> [Your goal]: Line by line, restate the material exactly.

> [Raw data]:
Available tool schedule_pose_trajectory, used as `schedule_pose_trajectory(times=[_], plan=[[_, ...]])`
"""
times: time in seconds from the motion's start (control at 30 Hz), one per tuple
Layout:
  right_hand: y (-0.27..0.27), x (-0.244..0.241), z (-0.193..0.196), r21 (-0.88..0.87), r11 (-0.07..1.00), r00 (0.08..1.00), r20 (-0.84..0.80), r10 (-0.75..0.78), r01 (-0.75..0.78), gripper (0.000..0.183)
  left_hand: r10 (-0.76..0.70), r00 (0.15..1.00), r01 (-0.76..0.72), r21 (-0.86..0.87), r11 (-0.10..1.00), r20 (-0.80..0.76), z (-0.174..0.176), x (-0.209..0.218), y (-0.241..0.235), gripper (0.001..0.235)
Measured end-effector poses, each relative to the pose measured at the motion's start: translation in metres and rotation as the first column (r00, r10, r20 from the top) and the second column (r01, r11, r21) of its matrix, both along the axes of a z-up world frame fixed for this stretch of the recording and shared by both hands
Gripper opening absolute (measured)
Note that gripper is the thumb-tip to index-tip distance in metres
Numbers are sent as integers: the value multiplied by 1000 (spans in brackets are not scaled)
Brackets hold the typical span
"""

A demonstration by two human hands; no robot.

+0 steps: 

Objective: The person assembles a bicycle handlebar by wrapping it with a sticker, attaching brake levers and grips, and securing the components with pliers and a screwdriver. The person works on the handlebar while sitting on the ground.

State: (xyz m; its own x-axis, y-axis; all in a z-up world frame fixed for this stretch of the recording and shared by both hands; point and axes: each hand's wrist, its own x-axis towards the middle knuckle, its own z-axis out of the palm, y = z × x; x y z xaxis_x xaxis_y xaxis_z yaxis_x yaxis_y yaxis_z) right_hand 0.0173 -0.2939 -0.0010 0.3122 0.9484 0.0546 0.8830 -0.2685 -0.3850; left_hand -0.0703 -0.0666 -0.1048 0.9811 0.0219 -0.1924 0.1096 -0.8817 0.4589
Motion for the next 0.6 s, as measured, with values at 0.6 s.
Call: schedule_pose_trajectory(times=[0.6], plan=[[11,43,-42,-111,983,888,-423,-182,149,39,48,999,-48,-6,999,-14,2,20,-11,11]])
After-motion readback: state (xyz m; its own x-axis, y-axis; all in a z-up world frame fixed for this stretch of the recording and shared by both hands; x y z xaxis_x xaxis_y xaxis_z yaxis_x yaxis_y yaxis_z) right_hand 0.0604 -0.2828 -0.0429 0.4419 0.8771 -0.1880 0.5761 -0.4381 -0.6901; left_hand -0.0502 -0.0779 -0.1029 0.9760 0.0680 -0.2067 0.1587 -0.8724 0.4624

> [Answer space]:
Available tool schedule_pose_trajectory, used as `schedule_pose_trajectory(times=[_], plan=[[_, ...]])`
"""
times: time in seconds from the motion's start (control at 30 Hz), one per tuple
Layout:
  right_hand: y (-0.27..0.27), x (-0.244..0.241), z (-0.193..0.196), r21 (-0.88..0.87), r11 (-0.07..1.00), r00 (0.08..1.00), r20 (-0.84..0.80), r10 (-0.75..0.78), r01 (-0.75..0.78), gripper (0.000..0.183)
  left_hand: r10 (-0.76..0.70), r00 (0.15..1.00), r01 (-0.76..0.72), r21 (-0.86..0.87), r11 (-0.10..1.00), r20 (-0.80..0.76), z (-0.174..0.176), x (-0.209..0.218), y (-0.241..0.235), gripper (0.001..0.235)
Measured end-effector poses, each relative to the pose measured at the motion's start: translation in metres and rotation as the first column (r00, r10, r20 from the top) and the second column (r01, r11, r21) of its matrix, both along the axes of a z-up world frame fixed for this stretch of the recording and shared by both hands
Gripper opening absolute (measured)
Note that gripper is the thumb-tip to index-tip distance in metres
Numbers are sent as integers: the value multiplied by 1000 (spans in brackets are not scaled)
Brackets hold the typical span
"""

A demonstration by two human hands; no robot.

+0 steps: 

Objective: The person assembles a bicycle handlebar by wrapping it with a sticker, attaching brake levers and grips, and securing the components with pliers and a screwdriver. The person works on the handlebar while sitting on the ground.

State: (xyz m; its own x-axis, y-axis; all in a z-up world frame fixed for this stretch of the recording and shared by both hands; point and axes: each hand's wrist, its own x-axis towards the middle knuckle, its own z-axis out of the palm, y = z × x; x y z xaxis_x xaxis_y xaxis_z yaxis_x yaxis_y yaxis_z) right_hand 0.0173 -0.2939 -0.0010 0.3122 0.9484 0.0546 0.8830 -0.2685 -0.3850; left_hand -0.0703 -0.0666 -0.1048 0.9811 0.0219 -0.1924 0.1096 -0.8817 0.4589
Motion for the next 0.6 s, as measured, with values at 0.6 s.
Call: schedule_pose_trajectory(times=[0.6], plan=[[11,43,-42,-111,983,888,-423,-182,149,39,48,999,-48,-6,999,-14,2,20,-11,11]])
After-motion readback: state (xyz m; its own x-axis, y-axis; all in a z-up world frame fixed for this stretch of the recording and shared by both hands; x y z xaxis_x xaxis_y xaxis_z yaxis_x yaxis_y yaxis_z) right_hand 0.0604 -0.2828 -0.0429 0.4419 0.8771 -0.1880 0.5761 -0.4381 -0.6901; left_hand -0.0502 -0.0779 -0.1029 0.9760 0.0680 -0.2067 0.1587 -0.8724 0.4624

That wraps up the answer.